# Solved: Freezes/Restarts at Verifying DMI Pool Data



## FeMerican (Apr 2, 2005)

For the past several weeks, my computer has been either freezing at "Verifying DMI Pool Data" or constantly restarting at that point. It happens most of the time now, but not always. I'm running Windows 98SE with a DSL Actiontec modem, which includes a built-in router/firewall. Here are some of the things I've tried (I'm not sure I can remember them all)-- they all worked at first, then problem returned. 

-- Ran a Thorough (3-hour!) Avast av scan. Came up clean. Ad-Aware, CW Shredder and A-squared anti-trojan were also clean. (Spybot S&D crashes my system now, so it's long gone.)

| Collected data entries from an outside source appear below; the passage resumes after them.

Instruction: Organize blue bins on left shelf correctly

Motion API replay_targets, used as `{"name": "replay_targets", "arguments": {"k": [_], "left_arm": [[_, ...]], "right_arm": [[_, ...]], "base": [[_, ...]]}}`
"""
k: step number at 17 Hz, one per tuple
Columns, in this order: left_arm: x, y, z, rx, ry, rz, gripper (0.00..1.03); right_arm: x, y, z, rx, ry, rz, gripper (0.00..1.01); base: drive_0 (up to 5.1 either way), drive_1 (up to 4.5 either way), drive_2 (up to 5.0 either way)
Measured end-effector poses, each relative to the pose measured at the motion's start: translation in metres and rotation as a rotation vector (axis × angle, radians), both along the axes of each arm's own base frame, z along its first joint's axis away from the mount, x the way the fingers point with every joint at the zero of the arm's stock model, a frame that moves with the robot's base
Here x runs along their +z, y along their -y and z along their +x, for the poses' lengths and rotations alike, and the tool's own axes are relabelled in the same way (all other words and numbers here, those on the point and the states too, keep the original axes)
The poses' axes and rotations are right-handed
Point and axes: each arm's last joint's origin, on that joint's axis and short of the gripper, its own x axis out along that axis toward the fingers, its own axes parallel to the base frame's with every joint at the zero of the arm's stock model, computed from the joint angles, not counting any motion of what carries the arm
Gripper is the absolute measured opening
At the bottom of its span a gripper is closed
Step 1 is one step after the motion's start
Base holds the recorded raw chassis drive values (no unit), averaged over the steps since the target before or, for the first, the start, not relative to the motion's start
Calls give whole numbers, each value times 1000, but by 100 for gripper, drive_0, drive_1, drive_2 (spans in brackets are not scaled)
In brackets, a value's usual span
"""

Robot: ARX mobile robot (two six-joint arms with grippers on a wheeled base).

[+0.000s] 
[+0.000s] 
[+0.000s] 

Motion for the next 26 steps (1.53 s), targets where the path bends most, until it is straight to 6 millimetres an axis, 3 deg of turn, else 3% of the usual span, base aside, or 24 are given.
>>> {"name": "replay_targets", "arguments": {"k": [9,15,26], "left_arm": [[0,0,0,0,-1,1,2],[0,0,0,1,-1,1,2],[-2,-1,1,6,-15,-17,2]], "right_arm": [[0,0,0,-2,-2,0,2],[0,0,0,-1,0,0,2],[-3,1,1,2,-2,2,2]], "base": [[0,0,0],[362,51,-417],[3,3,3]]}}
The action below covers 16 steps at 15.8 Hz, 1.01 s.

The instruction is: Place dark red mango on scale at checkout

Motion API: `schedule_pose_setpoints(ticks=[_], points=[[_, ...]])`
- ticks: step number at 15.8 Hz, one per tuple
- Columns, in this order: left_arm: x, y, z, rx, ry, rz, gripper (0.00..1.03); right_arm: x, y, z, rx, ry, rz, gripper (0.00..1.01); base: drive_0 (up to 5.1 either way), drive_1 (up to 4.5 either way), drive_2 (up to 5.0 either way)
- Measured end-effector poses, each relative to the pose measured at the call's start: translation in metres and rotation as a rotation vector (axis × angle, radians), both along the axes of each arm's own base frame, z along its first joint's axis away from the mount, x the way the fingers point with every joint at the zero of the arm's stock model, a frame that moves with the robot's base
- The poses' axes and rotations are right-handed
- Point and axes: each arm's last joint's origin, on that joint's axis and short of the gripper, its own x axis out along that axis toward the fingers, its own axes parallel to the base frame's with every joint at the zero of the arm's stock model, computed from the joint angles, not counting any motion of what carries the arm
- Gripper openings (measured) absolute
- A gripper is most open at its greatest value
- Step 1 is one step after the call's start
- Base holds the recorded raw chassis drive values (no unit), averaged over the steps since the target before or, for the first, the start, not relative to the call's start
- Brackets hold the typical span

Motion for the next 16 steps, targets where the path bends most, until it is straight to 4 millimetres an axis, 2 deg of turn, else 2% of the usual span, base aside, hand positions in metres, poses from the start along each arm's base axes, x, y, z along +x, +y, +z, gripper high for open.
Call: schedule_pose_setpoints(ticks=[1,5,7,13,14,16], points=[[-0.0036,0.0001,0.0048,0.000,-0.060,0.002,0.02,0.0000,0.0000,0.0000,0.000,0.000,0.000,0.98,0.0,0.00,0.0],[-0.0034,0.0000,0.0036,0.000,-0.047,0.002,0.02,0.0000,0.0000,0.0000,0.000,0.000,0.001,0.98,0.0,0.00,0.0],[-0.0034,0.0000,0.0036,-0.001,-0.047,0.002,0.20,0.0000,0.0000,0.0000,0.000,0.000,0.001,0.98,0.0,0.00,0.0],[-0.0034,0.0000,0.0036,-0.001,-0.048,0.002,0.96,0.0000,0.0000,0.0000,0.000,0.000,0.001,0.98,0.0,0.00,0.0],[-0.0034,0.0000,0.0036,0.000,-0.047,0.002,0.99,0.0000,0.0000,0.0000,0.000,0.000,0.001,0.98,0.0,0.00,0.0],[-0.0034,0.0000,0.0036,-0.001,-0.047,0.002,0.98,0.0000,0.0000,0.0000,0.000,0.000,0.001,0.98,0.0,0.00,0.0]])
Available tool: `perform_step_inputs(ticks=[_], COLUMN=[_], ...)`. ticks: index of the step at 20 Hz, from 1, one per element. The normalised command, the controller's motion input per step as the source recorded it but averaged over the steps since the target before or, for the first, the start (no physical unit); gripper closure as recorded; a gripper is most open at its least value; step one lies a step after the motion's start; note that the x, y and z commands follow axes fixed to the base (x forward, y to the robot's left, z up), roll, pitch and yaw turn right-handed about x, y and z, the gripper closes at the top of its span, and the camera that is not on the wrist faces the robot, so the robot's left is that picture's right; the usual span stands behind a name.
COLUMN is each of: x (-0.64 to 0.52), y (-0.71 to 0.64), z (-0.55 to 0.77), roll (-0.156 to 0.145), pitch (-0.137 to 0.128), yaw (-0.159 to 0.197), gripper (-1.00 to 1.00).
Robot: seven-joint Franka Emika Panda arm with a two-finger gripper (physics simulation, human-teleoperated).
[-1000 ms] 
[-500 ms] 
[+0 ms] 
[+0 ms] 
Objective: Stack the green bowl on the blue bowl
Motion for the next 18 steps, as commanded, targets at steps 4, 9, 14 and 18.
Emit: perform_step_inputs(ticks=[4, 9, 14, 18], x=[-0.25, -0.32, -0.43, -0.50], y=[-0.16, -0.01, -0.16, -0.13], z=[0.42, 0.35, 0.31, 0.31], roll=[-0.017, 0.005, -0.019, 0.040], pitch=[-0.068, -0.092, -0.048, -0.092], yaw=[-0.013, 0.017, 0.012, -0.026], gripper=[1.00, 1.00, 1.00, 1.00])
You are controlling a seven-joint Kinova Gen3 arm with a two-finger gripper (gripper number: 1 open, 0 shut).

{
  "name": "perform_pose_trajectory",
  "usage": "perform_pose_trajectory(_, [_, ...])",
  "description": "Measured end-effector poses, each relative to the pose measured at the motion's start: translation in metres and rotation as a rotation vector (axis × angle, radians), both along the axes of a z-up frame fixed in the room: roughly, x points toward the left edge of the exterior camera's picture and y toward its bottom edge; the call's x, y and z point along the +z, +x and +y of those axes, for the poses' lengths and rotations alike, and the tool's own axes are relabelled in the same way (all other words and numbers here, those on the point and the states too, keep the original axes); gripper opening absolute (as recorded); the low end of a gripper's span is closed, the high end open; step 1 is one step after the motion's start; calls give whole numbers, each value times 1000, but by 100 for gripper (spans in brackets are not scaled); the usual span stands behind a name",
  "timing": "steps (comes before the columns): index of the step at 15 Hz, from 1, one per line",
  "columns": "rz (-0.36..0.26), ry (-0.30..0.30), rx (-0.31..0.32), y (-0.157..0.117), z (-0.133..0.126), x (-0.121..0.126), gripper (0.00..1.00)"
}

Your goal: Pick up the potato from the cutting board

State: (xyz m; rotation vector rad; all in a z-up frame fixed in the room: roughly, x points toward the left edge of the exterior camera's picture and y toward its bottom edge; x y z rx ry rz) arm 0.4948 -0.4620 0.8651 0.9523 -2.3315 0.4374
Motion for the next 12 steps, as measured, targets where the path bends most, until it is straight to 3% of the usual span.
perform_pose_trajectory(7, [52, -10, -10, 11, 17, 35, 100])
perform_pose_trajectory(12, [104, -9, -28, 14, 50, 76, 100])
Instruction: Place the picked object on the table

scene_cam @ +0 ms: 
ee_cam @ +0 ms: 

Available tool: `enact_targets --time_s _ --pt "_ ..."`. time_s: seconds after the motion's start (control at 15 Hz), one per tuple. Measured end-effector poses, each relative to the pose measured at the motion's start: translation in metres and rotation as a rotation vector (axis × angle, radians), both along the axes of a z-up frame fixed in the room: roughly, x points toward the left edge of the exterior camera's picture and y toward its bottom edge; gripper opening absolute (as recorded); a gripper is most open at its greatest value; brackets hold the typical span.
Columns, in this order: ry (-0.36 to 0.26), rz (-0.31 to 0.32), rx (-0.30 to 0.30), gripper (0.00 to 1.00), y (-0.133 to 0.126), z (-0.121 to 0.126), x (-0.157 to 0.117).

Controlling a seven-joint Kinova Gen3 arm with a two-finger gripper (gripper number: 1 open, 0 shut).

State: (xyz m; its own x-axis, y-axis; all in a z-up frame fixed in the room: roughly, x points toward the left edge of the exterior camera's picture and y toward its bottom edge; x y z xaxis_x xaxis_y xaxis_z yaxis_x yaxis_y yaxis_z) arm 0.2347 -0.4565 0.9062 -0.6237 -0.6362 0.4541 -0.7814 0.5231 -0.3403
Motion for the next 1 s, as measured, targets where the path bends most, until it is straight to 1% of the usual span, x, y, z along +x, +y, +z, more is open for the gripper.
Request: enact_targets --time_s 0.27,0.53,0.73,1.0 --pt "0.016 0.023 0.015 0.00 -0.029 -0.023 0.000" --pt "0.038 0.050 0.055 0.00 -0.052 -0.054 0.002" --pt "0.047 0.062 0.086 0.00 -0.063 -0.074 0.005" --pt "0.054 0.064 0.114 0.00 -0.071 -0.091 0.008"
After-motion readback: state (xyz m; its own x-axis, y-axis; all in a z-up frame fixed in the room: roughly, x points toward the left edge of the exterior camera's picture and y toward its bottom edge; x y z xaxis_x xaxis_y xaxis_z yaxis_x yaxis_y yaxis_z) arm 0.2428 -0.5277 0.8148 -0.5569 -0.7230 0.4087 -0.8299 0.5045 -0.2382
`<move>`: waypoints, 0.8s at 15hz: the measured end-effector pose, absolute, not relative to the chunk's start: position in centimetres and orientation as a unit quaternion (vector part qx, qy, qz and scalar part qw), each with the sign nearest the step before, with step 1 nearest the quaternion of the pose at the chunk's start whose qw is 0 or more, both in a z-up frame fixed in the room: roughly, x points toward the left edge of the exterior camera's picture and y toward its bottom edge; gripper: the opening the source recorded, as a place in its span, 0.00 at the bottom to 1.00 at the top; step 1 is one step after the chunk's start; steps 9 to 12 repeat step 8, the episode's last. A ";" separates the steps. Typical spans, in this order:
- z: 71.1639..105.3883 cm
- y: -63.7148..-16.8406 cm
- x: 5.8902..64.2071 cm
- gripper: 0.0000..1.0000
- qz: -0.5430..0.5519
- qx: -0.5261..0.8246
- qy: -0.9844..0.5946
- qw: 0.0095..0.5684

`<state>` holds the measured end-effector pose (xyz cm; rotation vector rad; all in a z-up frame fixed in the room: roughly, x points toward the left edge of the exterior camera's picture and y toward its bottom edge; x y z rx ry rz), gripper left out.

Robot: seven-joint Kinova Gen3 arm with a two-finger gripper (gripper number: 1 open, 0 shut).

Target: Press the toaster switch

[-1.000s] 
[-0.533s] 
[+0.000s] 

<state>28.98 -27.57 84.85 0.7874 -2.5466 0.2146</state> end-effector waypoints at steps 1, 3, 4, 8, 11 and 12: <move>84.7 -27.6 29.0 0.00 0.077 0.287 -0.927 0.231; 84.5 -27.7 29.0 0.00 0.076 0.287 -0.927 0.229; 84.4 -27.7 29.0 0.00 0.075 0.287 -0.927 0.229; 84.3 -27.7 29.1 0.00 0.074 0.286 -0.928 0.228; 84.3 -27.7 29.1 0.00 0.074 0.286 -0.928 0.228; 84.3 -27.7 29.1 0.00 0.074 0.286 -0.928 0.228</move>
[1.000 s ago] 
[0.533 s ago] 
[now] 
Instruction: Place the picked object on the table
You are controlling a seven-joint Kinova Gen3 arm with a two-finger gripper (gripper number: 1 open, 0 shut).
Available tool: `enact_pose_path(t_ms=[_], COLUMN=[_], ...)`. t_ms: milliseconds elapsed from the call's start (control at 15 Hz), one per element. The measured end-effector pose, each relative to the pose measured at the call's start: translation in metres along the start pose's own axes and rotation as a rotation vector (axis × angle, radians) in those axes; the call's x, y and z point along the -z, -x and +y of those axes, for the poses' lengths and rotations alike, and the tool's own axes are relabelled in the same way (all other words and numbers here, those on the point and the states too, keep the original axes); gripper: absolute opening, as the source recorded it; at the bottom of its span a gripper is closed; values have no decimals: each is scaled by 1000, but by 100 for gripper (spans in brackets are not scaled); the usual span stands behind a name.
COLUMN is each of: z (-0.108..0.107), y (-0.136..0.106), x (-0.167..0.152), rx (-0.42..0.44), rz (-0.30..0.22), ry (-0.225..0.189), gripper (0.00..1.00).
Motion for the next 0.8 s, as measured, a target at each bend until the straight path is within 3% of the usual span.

-- Started in Safe Mode, then ran HijackThis; found four definite bad items and had HJT fix them. Seemed to help for a while. 

-- Started in Safe Mode, then ran msconfig and disabled all non-essential startup programs. Seemed to help at first, then problem returned. Now sometimes I can't even get that far.

-- Started in Command Prompt Only, ran scanreg, and was prompted to restore previous version of the Registry, which I did. It was a version from just a few days earlier. Seemed to help at first, then problem returned (back to restart loop). 

-- Checked/tightened all my connections (none noticably loose); same as above.

-- Booted from Startup Disk, then typed "sys c:" at the A:\> prompt; same as above. 

-- Booted from Startup Disk, then typed "fdisk/mbr" at the A:\> prompt; same as above.

-- Tried just leaving my pc on overnight so I wouldn't have to reboot, but next day it was frozen so had to restart anyway. 

It's not an overheating problem because, if anything, the problem is WORSE first thing in the morning when it's cold. Which makes me think maybe a short somewhere? Or am I thinking in the wrong realm? It's obviously working right now, but only after retrying everything above without success, then in desperation just tried regular power-off/power-on ONE MORE TIME, and this time it worked.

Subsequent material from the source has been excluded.